Композитор А. Н. Серов писал когда-то о Девятой симфонии: «Это первое мрачное эпическое вступление пахнет кровавыми днями терроризма. Царство свободы и единения должно быть завоевано. Все ужасы войны — подкладка для этой первой части. Она ими чревата в каждой строке. Эти темные страницы… — глубочайшее философское воплощение в звуках темных страниц истории человечества». Во второй части симфонии — в скерцо — звучит русская тема: Серов нашел в ней сходство с «Камаринской». Хор в венчающей симфонию оде Шиллера поет: «Как миры без колебаний путь свершают круговой, — братья, в путь идите свой, как герой на поле брани…»

«Темные страницы истории человечества» повторялись. В один и тот же день торжествующая столица фашистской Германии транслировала каннибальский марш, а осажденный, голодный, обескровленный Ленинград посылал в мировой эфир звуки Бетховена, стихи Шиллера.

Когда умолкла гениальная музыка, люди, сидевшие в зале, встали. Они аплодировали без улыбки — строго и сурово. Это было похоже на демонстрацию. Да так оно и было. Музыка поднимала людей над их горем. Они, несмотря ни на что, верили в Радость и своими аплодисментами утверждали ее.

Скоро зал Филармонии стал неузнаваем. Мраморные колонны покрылись инеем и тускло мерцали. Слабый свет люстр уже не разгонял сумрака. 7 декабря состоялся последний концерт сорок первого года. В тот прощальный день оркестр радио исполнил Пятую симфонию Бетховена (тему ее музыковеды обычно определяют словами «от тьмы — к свету») и увертюру Чайковского «1812 год». Это было первое исполнение увертюры Чайковского в осажденном Ленинграде. Элиасберг произвел в партитуре некоторые изменения; вместо цитатно использованного композитором гимна «Боже, царя храни» дирижер включил в увертюру «Славься» из «Ивана Сусанина» Глинки.

В блокадных дневниках тех, кто побывал на этом концерте,

есть упоминания о том, что слушатели и оркестранты, главным образом скрипачи, сидели в ватниках, а виолончелисты и контрабасисты смогли надеть даже полушубки: у этих музыкантов движения рук направлены книзу, рукава полушубков мешали им в меньшей степени. И оркестр играл, хотя к медным валторнам, трубам, тромбонам страшно было прикоснуться — они обжигали пальцы; мундштуки примерзали к губам.

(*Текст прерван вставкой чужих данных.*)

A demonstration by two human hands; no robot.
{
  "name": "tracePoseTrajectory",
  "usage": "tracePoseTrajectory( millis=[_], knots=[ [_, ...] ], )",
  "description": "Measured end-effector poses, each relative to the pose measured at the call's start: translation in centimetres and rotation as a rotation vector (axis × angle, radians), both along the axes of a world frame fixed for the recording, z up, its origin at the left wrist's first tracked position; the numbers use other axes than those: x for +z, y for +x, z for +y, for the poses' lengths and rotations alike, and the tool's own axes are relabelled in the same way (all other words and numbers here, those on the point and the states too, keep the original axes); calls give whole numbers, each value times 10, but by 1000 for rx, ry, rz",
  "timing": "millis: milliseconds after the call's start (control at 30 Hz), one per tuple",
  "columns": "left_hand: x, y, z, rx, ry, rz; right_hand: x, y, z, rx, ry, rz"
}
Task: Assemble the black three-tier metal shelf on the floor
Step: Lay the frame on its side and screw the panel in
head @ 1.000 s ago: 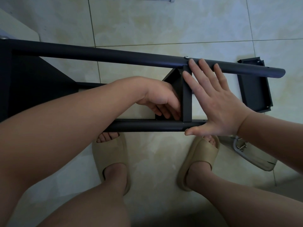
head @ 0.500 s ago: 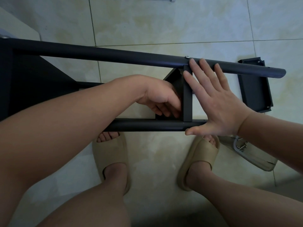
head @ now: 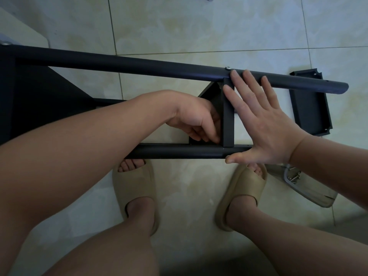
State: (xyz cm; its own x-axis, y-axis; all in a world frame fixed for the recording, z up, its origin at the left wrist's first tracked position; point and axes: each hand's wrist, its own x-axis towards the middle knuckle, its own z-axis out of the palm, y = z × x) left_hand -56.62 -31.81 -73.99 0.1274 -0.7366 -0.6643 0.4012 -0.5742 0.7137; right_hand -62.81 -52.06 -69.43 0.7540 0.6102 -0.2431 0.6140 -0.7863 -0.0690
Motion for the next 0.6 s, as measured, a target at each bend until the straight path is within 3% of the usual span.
tracePoseTrajectory(
  millis=[600],
  knots=[
    [-1, -4, -3, 24, 18, 23, 1, 0, 1, -4, -7, 17]
  ],
)
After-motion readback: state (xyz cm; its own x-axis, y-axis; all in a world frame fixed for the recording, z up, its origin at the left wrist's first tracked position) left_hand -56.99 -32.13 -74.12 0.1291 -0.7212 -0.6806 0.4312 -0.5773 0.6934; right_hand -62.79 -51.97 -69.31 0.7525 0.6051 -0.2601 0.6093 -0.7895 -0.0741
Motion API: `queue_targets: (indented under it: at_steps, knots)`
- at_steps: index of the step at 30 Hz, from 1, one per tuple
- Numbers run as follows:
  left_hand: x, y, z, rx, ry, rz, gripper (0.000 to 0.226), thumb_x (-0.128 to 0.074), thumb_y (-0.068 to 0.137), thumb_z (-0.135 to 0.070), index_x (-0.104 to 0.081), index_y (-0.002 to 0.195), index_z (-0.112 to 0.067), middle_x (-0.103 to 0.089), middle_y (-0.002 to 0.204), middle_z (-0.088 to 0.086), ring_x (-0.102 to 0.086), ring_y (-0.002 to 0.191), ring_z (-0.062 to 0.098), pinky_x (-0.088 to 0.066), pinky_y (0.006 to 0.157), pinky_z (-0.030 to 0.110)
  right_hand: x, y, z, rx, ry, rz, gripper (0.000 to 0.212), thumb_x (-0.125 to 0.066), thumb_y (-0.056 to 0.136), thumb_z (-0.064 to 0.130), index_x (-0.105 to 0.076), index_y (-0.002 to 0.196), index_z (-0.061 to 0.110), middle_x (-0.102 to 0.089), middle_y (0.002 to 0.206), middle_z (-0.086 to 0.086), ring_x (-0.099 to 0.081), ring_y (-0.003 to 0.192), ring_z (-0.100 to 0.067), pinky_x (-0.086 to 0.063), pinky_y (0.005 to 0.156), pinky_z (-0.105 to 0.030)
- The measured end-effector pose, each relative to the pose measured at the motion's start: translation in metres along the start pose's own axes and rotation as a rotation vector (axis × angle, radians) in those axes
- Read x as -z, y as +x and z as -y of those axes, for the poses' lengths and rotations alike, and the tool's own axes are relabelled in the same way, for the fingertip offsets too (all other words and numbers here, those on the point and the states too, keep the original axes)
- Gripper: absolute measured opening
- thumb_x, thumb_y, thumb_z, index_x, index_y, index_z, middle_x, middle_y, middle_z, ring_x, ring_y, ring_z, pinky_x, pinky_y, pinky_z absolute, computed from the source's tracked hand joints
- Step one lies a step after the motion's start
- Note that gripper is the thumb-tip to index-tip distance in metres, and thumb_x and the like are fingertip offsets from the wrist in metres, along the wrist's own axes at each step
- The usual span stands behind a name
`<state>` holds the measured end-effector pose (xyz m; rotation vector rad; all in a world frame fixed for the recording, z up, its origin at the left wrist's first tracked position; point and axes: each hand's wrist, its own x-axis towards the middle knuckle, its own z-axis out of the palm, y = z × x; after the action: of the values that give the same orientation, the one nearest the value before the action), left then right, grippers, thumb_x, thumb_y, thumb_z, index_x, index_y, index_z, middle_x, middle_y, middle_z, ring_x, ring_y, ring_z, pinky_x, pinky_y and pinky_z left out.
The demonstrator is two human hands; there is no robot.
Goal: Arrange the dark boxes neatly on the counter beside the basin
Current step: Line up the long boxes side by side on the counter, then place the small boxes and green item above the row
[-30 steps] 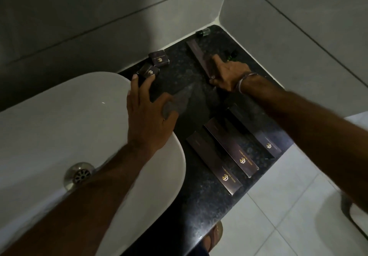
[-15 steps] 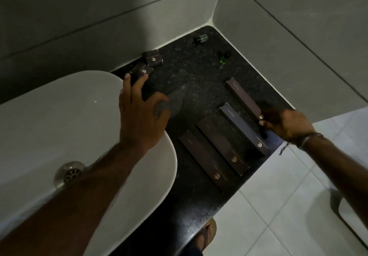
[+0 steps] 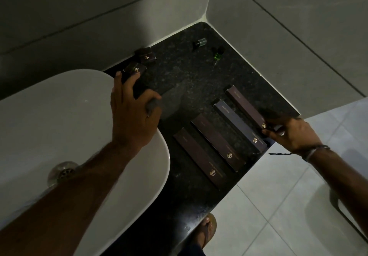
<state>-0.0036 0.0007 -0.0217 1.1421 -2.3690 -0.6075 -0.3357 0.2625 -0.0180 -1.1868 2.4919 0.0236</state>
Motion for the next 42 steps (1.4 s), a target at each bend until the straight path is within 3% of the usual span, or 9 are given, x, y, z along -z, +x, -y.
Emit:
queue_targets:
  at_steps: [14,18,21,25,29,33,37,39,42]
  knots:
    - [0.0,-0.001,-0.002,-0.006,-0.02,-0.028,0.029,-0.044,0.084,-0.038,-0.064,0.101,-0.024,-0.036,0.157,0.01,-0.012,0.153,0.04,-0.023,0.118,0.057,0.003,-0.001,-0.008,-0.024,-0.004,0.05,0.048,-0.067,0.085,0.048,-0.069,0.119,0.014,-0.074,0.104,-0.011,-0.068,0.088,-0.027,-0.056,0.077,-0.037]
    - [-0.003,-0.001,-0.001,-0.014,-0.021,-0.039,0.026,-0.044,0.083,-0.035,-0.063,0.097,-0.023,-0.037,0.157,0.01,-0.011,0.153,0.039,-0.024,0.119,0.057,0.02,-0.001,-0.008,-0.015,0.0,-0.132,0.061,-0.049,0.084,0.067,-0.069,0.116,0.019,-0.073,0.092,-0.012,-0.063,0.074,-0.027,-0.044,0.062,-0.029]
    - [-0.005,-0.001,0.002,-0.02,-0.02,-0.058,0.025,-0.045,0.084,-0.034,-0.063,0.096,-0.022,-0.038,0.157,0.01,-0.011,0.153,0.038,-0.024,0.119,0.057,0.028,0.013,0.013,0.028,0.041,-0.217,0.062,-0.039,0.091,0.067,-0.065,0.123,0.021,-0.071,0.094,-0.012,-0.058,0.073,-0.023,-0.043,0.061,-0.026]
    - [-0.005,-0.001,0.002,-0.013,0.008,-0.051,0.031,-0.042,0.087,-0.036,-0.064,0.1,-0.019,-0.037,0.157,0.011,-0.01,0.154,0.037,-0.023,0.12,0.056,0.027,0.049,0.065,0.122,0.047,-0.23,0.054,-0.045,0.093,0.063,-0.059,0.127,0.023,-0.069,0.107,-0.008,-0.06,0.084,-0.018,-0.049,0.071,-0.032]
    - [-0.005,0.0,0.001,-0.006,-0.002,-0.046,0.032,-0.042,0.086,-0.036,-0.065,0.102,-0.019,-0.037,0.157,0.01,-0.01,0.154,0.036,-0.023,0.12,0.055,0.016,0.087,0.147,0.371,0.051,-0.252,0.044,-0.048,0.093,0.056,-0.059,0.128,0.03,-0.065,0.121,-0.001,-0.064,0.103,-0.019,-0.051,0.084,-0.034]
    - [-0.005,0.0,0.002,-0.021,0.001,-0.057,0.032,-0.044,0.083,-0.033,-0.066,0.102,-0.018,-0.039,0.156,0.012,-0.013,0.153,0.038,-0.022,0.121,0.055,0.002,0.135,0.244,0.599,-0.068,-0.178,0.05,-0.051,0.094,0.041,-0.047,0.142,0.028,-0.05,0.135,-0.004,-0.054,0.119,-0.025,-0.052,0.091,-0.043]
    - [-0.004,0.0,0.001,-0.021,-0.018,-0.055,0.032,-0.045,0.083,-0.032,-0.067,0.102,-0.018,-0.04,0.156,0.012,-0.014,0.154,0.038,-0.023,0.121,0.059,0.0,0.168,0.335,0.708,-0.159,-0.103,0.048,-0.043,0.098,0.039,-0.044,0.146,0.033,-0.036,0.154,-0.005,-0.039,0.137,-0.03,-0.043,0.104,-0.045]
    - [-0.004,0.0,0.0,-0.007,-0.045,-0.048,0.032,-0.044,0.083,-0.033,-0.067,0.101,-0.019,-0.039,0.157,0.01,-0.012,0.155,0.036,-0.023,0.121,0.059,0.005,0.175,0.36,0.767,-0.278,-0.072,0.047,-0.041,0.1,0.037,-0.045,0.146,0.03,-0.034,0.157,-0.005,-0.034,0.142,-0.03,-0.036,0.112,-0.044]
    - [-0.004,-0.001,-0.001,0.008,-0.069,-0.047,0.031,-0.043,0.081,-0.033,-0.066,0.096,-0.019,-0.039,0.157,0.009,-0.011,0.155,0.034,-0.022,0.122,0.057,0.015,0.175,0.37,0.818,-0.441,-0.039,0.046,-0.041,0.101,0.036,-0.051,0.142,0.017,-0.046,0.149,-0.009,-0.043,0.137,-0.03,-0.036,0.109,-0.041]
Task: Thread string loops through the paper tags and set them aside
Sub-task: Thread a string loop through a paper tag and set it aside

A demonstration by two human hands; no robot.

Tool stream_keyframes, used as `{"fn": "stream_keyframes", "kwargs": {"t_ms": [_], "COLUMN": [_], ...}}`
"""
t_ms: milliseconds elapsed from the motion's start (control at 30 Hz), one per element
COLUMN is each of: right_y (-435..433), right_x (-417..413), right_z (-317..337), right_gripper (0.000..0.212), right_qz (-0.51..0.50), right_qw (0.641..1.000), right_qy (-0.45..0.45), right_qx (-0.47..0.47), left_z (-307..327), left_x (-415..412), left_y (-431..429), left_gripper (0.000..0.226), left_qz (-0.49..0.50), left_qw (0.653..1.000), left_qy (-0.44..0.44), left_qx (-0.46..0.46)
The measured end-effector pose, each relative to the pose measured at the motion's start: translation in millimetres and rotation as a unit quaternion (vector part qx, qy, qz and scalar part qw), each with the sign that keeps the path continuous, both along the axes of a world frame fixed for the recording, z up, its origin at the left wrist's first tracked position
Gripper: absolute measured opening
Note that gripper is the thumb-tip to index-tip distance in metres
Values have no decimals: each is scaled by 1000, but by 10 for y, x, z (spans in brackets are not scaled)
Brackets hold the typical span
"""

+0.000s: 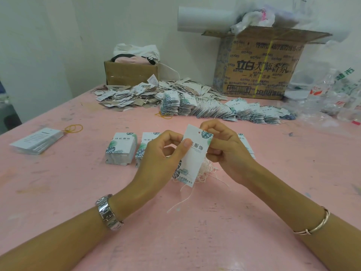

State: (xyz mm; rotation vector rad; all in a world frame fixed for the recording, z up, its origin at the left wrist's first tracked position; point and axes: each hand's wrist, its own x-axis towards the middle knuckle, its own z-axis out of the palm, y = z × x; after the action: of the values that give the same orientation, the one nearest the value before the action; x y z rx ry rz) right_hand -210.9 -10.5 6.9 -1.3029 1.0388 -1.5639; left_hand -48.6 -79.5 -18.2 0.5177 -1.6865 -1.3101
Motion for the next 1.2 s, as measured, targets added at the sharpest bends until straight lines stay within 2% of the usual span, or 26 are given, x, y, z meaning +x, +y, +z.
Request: {"fn": "stream_keyframes", "kwargs": {"t_ms": [233, 367, 533, 733, 833, 1000, 1200], "right_y": [-12, -12, -7, 0, -1, -14, -11], "right_x": [-8, -16, -18, 21, 24, 1, -43], "right_z": [-13, -15, -32, -46, -44, -63, -69], "right_gripper": [32, 28, 17, 21, 15, 8, 3], "right_qz": [12, 8, -2, 4, 2, -5, 4], "right_qw": [1000, 1000, 999, 998, 998, 998, 992], "right_qy": [9, 15, 29, 58, 57, 60, 127], "right_qx": [7, 7, 22, 24, 28, 27, -4], "left_z": [10, 4, 1, 51, 75, 89, 63], "left_x": [-2, -6, 21, 46, 60, 69, 55], "left_y": [5, 0, 43, 103, 109, 105, 76], "left_gripper": [13, 6, 38, 17, 9, 12, 2], "left_qz": [-6, -7, 50, 81, 94, 104, 110], "left_qw": [1000, 1000, 998, 982, 972, 971, 975], "left_qy": [-1, -3, -20, 22, 9, 5, -14], "left_qx": [3, 3, -41, -167, -216, -216, -194]}}
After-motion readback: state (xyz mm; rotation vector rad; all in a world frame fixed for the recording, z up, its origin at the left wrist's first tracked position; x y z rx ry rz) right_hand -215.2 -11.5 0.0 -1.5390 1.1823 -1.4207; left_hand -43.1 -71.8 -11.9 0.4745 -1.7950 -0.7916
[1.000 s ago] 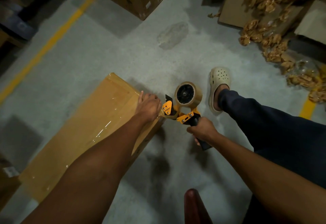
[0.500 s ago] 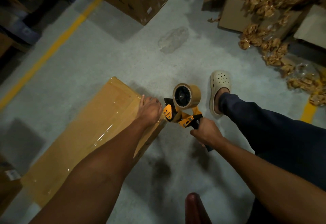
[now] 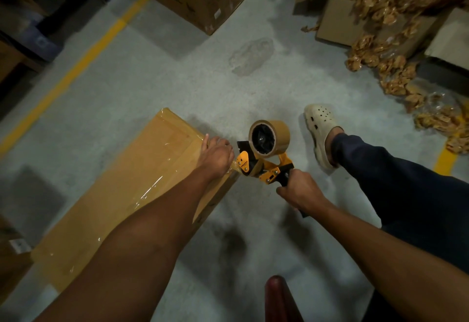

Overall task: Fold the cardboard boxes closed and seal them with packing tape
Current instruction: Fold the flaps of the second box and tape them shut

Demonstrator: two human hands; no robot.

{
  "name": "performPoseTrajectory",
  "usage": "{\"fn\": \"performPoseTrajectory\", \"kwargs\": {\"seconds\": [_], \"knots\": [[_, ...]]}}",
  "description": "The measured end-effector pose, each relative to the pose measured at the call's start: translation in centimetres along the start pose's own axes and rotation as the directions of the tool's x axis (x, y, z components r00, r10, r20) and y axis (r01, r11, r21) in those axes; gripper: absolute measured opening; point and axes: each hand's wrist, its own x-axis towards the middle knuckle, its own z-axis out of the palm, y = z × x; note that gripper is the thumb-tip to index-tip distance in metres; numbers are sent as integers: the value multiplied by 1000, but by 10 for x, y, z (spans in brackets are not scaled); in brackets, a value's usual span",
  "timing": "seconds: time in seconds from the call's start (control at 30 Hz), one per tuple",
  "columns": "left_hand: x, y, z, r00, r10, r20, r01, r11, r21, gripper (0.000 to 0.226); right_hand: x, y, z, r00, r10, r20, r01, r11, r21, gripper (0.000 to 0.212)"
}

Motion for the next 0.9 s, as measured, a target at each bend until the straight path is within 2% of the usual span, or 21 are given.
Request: {"fn": "performPoseTrajectory", "kwargs": {"seconds": [0.4, 0.47, 0.53, 0.57, 0.67, 0.8, 0.9], "knots": [[0, 0, -2, 1000, -7, 12, 7, 1000, 7, 42, -3, 5, -5, 1000, -26, -9, 26, 998, -54, 17], [1, 1, -5, 1000, -2, 26, 1, 1000, 23, 41, -10, 18, 4, 994, -76, 80, 92, 972, -217, 14], [1, 0, -5, 998, -6, 66, 2, 998, 59, 40, -29, 35, 32, 973, -71, 220, 147, 925, -351, 23], [3, -3, -1, 999, -18, 47, 15, 998, 59, 40, -35, 42, 47, 964, -44, 262, 135, 930, -341, 25], [1, -4, 4, 1000, -10, -29, 11, 998, 64, 38, -22, 36, 54, 984, 16, 177, 21, 979, -204, 29], [0, 1, -5, 1000, 22, 12, -22, 996, 81, 42, -5, 16, 33, 991, 117, 67, -118, 993, 8, 18], [0, 3, -7, 999, -13, 51, 9, 997, 82, 58, 5, 4, 31, 990, 123, 69, -130, 987, 96, 20]]}}
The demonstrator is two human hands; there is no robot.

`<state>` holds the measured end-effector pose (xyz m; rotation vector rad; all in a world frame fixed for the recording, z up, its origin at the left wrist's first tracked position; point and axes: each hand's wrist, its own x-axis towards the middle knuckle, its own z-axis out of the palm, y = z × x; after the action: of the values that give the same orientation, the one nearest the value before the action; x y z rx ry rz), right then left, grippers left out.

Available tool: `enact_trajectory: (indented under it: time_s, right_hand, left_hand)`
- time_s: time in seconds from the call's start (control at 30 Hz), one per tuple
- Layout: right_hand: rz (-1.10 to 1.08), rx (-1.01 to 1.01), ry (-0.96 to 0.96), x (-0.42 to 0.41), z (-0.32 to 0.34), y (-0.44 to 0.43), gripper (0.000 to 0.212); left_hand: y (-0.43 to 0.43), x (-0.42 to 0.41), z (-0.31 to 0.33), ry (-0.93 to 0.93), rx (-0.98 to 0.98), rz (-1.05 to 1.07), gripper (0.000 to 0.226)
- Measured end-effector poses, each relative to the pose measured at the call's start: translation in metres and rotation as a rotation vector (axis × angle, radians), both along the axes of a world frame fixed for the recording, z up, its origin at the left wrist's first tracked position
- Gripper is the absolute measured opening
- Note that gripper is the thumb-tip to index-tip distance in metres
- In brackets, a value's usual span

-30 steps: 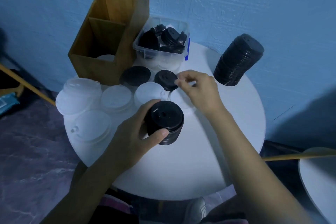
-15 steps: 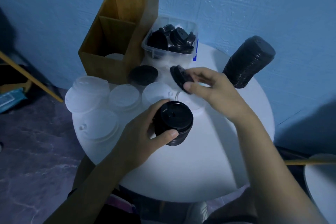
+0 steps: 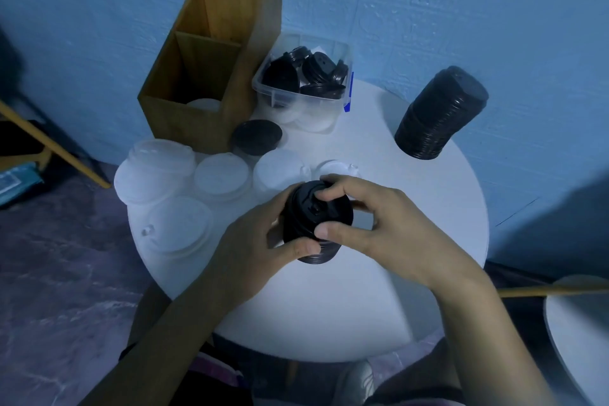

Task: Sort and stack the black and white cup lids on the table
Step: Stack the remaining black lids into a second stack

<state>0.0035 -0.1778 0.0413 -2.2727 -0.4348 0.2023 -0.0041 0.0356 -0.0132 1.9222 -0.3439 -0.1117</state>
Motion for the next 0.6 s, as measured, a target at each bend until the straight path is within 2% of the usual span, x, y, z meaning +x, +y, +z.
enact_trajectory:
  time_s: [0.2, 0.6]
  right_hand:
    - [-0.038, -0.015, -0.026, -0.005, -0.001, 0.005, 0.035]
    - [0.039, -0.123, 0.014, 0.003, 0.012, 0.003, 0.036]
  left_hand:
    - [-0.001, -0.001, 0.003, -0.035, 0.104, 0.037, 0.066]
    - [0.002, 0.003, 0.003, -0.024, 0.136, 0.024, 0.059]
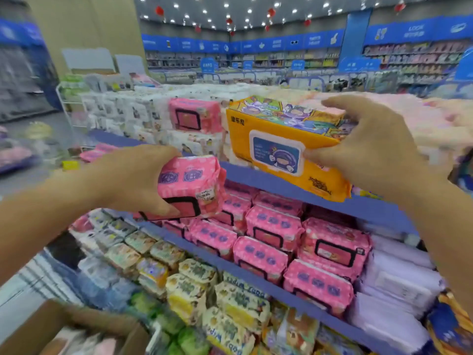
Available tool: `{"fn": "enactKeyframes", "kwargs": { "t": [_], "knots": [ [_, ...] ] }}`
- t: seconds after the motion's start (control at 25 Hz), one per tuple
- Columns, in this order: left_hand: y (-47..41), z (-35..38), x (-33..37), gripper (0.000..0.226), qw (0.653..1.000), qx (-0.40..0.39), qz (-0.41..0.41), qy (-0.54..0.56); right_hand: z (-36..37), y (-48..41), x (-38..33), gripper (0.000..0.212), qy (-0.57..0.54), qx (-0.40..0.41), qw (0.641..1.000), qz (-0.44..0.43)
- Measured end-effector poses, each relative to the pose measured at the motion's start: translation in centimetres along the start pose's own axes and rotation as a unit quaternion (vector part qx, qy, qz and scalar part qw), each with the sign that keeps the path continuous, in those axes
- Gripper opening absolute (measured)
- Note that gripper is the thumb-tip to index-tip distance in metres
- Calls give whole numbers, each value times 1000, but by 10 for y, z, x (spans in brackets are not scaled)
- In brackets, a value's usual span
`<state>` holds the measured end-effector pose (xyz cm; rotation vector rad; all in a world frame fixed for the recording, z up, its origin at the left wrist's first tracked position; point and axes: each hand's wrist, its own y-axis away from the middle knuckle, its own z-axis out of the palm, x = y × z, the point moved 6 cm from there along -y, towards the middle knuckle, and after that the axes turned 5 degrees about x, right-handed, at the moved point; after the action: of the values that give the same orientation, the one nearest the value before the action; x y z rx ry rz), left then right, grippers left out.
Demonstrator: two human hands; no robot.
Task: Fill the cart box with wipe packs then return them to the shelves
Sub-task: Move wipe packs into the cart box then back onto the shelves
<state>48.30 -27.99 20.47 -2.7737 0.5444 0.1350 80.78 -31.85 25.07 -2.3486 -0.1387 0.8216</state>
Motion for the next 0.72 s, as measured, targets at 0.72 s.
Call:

Оркестр играл. Люди в зале притоптывали во время концерта ногами, чтобы согреться, но шума не возникало: все пришли в валенках.

А в подъезде Филармонии разместилось пулеметное гнездо.

В середине декабря один из солистов симфонического оркестра рассказывал друзьям:

— Давали мы концерт в госпитале. Бойцы принимали отлично, хлопали. После конца решили покурить, разговорились с выздоравливающими. «Как вы здесь живете, что делаете?» — спрашивают без особого интереса, больше из вежливости. Вот, играем в оркестре. Один на весь Ленинград теперь остался. Полтора месяца на трудработах были — под Батецкой. На казарменном положении живем. В пожарной команде состоим. На чердаках во время налетов. Завалы разбираем, зажигательные бомбы тушим. И тут почувствовали, что здесь не официальная встреча зрителей и артистов, а настоящее дело. Как будто граница какая-то стерлась. Им приятно, что здесь не тыловики отсиживаются. Война и заботы — общие. То же дело, что и они, здесь другие делают. Кое-кто из них был в Батецкой. Почти в одно время ушли… Вот оно что значит, тыл и фронт — едины.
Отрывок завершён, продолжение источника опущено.